Le principal, c’est : regarder. Quand tu photographies un dessin, tu le regardes vraiment. Tu remarques ce que ton fils de 3 ans a mis dans le coin : le petit chat que tu as failli rater. Tu vois que les dessins de cette semaine sont différents de ceux de la semaine dernière, sans pouvoir vraiment dire pourquoi. Tu tiens le dessin contre la lumière.

Tu allais le poser sur la pile. À la place, tu as passé 30 secondes avec.

L’archive, c’est juste la preuve que tu faisais attention.


FAQ

Mon enfant ramène tellement de dessins de la crèche que je n’arrive pas à suivre. Y a-t-il un système plus rapide ?

Photographier avant de trier. Une fois que tu as une copie numérique, la décision de garder ou jeter l’original devient peu engageante. La pile cesse d’être un problème quand tu cesses de voir les originaux comme la seule trace.

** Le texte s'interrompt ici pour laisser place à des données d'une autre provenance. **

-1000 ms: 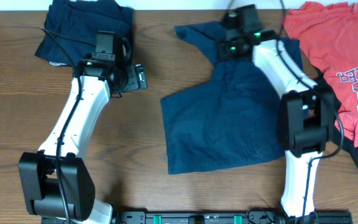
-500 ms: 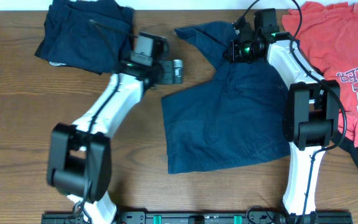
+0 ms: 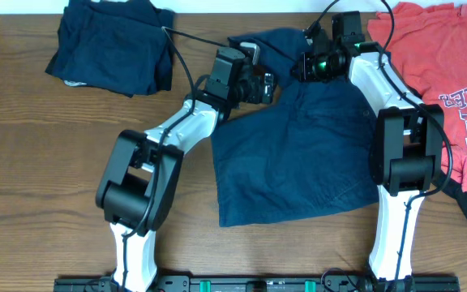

Quels dessins de la crèche valent la peine d’être gardés en original ?

Les pièces étapes : la première fois où ils ont écrit leur nom, le dernier jour de crèche, une pièce sur laquelle ils ont vraiment travaillé. Et tout ce qui capture quelque chose de spécifique à cet âge. Pas le cinquième arc-en-ciel de la semaine. Sauf si c’est le meilleur arc-en-ciel.

Comment organiser toutes les photos numériques des dessins sans les mélanger à ma pellicule ?

Le piège principal, c’est de laisser les photos d’art vivre parmi des milliers d’autres photos. Soit utilise une appli dédiée organisée par enfant et par date, soit crée un album photo séparé et sois cohérent à l’ajout. L’organisation devient plus importante à mesure que le volume grandit.